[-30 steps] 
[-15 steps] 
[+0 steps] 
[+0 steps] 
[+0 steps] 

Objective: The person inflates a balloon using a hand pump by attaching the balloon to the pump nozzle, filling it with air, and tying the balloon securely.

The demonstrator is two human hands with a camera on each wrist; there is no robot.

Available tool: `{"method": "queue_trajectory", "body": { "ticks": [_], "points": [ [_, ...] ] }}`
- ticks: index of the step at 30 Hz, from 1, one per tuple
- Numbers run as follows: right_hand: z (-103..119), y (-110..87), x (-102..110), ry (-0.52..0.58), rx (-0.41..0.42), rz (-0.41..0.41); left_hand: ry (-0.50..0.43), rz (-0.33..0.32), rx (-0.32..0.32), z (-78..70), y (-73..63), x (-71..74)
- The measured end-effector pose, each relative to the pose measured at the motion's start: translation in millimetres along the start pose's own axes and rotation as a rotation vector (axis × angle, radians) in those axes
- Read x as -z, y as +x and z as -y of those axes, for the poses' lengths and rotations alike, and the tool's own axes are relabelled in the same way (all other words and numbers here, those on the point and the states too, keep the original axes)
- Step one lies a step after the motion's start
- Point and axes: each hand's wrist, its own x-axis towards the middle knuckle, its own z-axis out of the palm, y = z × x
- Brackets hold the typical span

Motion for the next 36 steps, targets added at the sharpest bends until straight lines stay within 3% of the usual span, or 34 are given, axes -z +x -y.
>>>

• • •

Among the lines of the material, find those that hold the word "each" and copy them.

> ANSWER
The demonstrator is two human hands with a camera on each wrist; there is no robot.
- The measured end-effector pose, each relative to the pose measured at the motion's start: translation in millimetres along the start pose's own axes and rotation as a rotation vector (axis × angle, radians) in those axes
- Point and axes: each hand's wrist, its own x-axis towards the middle knuckle, its own z-axis out of the palm, y = z × x

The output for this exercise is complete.